Exercise requirements » When you reach the line containing "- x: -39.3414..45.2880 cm" in the entries below, begin reproducing lines exactly, and stop once the line containing "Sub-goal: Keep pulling" is done.
(Source information begins)
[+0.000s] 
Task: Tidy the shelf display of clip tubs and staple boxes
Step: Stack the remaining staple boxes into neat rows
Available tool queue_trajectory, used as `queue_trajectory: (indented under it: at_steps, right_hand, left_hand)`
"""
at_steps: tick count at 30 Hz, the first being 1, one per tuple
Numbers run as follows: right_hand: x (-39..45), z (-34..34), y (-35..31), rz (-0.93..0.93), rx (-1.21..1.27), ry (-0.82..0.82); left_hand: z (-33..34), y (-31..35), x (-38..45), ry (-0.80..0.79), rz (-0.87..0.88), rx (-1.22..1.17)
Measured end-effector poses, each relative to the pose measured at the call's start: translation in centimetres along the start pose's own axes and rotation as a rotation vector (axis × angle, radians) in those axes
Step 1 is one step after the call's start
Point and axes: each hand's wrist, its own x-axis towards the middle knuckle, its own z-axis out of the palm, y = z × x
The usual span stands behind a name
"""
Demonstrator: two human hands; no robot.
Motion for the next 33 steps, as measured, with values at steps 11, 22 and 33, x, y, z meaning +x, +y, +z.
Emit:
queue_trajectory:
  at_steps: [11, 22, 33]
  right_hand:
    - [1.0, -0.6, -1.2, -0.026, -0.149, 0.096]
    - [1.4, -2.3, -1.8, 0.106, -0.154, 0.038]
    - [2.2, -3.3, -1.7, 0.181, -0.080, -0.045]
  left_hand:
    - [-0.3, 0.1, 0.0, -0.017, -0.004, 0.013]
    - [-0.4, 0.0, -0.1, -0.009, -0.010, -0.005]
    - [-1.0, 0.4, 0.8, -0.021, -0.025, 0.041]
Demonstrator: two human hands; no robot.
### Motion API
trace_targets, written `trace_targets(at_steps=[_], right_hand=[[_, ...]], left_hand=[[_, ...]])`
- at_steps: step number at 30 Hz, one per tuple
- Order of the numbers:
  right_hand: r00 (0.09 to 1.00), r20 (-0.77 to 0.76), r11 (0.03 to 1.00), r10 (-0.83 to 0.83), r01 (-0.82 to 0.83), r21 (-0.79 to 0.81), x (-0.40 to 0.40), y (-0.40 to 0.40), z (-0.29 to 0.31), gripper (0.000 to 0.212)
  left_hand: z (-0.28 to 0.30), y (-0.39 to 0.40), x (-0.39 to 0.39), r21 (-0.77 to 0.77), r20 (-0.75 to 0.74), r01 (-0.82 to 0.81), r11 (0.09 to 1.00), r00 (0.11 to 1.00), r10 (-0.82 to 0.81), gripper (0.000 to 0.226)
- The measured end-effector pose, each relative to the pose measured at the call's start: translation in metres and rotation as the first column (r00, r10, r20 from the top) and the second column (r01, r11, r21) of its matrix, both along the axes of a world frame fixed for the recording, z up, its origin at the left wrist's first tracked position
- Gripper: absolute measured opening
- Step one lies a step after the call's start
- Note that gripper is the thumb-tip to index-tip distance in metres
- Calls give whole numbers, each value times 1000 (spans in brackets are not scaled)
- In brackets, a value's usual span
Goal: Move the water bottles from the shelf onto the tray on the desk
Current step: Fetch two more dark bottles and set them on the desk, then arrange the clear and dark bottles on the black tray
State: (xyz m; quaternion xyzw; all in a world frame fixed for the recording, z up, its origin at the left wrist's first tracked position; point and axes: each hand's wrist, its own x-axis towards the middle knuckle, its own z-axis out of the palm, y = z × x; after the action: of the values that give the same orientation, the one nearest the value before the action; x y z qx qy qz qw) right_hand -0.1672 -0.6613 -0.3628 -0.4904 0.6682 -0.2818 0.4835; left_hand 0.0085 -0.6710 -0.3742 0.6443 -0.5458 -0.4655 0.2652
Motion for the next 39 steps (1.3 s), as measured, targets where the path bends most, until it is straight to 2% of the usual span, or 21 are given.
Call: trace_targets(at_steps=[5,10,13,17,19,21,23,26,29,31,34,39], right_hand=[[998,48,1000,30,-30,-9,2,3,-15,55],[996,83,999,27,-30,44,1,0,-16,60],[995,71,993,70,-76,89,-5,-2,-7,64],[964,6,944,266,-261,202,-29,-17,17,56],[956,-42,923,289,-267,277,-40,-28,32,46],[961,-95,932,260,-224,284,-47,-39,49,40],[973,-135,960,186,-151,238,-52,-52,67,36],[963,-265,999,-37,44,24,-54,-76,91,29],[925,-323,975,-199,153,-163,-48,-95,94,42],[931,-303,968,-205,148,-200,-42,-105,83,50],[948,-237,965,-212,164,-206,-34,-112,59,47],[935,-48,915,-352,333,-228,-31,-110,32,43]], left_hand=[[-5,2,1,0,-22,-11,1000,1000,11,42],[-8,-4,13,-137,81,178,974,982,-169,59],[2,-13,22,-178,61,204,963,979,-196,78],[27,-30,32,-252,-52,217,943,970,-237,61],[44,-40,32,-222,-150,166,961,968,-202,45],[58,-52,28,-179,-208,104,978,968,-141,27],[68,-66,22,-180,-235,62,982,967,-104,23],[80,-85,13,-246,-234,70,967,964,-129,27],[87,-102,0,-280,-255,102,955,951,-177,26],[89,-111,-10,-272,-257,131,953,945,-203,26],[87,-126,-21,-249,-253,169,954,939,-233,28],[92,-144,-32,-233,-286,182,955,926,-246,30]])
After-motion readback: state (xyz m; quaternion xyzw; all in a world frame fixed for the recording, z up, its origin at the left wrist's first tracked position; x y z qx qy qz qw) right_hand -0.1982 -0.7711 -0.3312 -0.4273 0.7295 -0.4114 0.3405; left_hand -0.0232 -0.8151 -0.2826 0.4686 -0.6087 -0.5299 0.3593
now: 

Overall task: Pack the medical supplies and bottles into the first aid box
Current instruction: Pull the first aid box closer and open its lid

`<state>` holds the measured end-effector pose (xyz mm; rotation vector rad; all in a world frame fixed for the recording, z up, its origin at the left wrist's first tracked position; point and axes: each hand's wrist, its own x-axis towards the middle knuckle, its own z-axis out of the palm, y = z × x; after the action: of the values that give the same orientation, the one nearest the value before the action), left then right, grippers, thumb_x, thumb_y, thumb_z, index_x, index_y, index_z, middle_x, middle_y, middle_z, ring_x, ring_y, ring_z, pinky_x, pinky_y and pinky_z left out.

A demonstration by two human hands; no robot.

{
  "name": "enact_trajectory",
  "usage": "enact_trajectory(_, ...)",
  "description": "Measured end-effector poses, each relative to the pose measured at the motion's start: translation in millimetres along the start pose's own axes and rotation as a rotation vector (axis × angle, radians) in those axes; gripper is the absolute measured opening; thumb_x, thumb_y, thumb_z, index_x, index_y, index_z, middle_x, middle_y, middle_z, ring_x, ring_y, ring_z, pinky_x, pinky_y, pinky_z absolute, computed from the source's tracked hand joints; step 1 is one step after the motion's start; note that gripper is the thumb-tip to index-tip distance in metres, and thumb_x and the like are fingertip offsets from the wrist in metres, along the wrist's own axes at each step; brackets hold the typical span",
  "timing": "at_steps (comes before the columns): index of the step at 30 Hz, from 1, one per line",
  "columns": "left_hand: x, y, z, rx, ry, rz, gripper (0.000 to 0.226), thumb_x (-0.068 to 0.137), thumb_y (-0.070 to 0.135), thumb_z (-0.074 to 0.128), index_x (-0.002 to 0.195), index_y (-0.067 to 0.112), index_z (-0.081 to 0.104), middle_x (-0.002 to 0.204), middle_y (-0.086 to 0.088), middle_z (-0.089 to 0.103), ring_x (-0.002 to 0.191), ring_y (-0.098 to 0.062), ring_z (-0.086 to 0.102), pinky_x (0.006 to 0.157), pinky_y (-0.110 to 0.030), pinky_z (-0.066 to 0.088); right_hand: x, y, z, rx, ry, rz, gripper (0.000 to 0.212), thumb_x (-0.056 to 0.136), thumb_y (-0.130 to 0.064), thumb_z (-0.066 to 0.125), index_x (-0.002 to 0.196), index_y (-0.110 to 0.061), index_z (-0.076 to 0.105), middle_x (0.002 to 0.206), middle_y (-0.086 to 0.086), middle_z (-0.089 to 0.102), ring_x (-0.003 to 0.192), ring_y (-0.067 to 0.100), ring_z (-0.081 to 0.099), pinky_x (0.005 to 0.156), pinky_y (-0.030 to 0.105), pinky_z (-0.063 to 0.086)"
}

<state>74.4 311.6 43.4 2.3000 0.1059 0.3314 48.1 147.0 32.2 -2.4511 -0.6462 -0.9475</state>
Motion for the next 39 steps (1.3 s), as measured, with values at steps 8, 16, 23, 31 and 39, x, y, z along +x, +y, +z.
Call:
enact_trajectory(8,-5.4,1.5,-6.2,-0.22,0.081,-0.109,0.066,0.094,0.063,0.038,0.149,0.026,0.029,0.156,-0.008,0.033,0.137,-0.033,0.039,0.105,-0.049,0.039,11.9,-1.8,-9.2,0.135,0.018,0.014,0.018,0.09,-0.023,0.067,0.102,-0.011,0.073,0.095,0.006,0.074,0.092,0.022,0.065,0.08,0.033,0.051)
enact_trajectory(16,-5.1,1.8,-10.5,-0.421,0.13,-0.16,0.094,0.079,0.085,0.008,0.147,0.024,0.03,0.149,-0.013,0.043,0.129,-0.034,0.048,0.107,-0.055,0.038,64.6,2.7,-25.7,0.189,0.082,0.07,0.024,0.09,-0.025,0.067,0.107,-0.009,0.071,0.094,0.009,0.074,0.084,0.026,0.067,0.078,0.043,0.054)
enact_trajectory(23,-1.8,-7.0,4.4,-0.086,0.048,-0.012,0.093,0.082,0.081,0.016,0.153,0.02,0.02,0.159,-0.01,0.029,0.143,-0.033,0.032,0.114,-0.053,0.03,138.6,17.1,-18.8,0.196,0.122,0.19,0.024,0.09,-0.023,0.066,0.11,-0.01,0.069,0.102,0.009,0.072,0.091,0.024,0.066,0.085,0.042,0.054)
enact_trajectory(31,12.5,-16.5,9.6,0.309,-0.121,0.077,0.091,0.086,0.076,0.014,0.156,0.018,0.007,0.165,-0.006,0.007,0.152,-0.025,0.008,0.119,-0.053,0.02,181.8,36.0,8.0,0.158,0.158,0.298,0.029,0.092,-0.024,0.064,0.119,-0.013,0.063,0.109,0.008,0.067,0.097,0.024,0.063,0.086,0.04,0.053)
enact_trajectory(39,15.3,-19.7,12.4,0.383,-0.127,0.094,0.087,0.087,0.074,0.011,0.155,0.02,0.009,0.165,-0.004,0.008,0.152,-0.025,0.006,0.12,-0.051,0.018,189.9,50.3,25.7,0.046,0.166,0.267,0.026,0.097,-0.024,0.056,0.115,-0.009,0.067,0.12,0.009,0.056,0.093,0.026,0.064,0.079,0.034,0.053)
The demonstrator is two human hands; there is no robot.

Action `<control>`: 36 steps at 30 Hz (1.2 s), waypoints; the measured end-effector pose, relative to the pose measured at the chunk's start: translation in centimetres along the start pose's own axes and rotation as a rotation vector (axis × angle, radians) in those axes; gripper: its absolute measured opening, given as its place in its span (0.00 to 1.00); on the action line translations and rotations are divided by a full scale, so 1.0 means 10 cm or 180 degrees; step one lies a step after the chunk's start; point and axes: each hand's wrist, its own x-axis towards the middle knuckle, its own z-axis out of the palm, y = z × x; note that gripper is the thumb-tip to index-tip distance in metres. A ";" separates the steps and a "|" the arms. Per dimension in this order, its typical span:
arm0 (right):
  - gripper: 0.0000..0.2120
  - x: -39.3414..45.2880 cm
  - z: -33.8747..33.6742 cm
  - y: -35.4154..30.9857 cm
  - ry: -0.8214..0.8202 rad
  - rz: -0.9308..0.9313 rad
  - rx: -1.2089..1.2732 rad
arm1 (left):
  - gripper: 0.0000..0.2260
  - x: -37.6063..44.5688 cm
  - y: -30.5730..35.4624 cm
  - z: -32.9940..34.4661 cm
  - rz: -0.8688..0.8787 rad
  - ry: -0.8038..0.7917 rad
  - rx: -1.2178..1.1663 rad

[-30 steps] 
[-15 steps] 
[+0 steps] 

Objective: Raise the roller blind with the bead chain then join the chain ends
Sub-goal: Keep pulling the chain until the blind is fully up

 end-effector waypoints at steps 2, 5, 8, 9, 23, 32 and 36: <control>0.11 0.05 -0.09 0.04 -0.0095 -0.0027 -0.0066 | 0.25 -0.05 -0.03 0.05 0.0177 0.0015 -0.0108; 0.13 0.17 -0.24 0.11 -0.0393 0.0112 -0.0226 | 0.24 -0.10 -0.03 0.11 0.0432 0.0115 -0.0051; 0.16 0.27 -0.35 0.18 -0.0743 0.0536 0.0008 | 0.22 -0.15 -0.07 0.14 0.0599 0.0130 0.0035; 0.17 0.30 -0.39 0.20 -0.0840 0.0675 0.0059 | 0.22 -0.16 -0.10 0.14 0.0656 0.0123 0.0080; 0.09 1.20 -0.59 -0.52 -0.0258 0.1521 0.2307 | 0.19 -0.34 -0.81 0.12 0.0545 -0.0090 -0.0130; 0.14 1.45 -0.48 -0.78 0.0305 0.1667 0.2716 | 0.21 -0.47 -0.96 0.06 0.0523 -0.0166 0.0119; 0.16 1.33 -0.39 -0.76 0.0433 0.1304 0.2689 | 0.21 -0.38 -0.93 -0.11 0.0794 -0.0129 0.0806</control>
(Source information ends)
Answer to the problem »
  - x: -39.3414..45.2880 cm
  - z: -33.8747..33.6742 cm
  - y: -35.4154..30.9857 cm
  - ry: -0.8214..0.8202 rad
  - rz: -0.9308..0.9313 rad
  - rx: -1.2089..1.2732 rad
arm1 (left):
  - gripper: 0.0000..0.2260
  - x: -37.6063..44.5688 cm
  - y: -30.5730..35.4624 cm
  - z: -32.9940..34.4661 cm
  - rz: -0.8688..0.8787 rad
  - ry: -0.8038..0.7917 rad
  - rx: -1.2178..1.1663 rad

[-30 steps] 
[-15 steps] 
[+0 steps] 

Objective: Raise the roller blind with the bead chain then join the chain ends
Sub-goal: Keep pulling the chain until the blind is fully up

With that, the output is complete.